The current pessimistic outlook is shaped by several key indicators. The Conference Board's consumer confidence index tumbled 7.2 points to 92.9 in March 2025, the lowest level since January 2021. This decline is driven by fears of a recession and higher inflation due to tariffs. The survey's measure of future expectations hit a 12-year low, breaching a level associated with an economic downturn. This indicator is reliable in predicting a recession as it reflects the sentiment of consumers, who are the backbone of the economy. Historically, a significant drop in consumer confidence has often preceded economic slowdowns.
Inflation expectations are also on the rise, with consumers' median 12-month inflation expectations jumping to 5.1%, the highest since May 2023. This surge in inflation expectations is troubling as it indicates that consumers are anticipating higher prices, which can lead to reduced spending and investment. High inflation expectations can also lead to a self-reinforcing cycle where consumers and businesses adjust their behavior in ways that exacerbate inflationary pressures.
Trade policy uncertainty is another major factor contributing to the pessimistic outlook. President Donald Trump's fluctuating trade policies have created significant uncertainty among consumers, businesses, and investors. The on-and-off tariffs have been panned by economists for sowing confusion and uncertainty, making it challenging for businesses to plan ahead. This uncertainty is a big part of the problem, as it creates an "uncertainty tax" that can dampen economic activity. For example, David Kelly, chief global strategist at JPMorganJPIN-- Asset Management, noted that "This is a very resilient economy. It can take a licking and keep on ticking. But it doesn’t like this uncertainty."

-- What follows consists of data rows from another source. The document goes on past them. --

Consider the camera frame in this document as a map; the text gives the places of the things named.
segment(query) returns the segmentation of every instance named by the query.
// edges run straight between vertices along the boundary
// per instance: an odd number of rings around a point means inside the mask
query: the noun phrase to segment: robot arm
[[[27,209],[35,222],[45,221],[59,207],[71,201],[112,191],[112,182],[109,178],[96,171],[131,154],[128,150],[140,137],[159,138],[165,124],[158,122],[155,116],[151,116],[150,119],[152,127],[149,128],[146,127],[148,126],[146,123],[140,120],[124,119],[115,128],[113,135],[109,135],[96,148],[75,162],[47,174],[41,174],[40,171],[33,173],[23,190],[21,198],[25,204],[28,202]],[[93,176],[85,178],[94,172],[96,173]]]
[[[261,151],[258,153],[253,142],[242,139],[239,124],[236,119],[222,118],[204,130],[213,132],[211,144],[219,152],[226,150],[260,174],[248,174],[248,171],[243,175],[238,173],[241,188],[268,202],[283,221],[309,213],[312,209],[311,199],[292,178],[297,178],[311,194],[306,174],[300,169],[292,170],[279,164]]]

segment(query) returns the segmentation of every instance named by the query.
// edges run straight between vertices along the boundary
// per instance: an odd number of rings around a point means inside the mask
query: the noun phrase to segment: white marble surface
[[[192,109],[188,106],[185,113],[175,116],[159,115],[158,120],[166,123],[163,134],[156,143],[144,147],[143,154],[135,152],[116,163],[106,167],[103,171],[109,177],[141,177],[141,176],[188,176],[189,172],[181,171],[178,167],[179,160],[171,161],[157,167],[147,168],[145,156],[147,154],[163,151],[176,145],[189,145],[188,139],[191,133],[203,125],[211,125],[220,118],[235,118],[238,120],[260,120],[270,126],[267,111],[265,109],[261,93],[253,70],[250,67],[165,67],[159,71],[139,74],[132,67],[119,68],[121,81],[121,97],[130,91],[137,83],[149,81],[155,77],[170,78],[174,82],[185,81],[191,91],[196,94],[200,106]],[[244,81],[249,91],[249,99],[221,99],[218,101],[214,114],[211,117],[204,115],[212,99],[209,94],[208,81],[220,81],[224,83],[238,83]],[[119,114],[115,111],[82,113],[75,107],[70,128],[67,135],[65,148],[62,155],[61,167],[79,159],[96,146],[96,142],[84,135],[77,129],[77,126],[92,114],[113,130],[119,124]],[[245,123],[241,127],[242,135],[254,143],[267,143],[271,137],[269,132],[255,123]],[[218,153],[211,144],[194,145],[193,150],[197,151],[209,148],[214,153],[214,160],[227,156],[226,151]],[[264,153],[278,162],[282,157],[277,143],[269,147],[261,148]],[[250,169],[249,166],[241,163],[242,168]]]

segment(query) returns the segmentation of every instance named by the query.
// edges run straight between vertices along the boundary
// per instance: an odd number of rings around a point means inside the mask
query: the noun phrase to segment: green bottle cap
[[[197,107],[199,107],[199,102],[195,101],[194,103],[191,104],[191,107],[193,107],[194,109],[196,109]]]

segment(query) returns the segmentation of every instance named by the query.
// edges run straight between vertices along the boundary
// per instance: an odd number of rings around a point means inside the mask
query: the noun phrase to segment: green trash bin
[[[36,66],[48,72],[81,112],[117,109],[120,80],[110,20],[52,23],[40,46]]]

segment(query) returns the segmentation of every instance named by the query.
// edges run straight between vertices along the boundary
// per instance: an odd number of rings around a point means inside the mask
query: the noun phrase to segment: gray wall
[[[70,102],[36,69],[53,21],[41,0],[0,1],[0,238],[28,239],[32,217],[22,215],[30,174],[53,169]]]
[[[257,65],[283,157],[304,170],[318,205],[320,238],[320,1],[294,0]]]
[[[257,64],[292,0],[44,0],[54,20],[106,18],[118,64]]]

The CNBC CFO Council quarterly survey for Q1 2025 showed that 60% of CFOs expect a recession in the second half of the year, with another 15% saying a recession will hit in 2026. This is a significant shift from the previous quarter, where only 7% of CFOs thought a recession was on the calendar for 2025. The survey also showed that 90% of CFOs said policy uncertainty is having an impact on their business decision-making. This indicator is reliable as it reflects the sentiment of financial leaders who have a direct impact on business spending and investment.
The stock market has also been volatile, with the S&P 500 losing about 9% since hitting a record high on February 19, 2025. The Nasdaq plunged 4% on Monday, its biggest one-day drop since September 2022. The losses were led by the Magnificent 7, the group of seven once-unstoppable high-growth stocks. This indicator is reliable as stock market performance is often an early sign of economic uncertainty and can influence consumer and business confidence.
GDP forecasts are also a cause for concern, with the Atlanta Fed's GDPNow model forecasting negative growth in 2025. This indicator is reliable as GDP growth is a key measure of economic health. Negative GDP growth is a clear sign of a recession.
In conclusion, these indicators and data points are reliable in predicting an actual recession as they reflect the sentiment of consumers and businesses, who are the backbone of the economy. However, it is important to note that these indicators are not foolproof and should be used in conjunction with other economic data to make a more accurate prediction. The current situation is challenging, but it is not insurmountable, and there are steps that can be taken to navigate it successfully.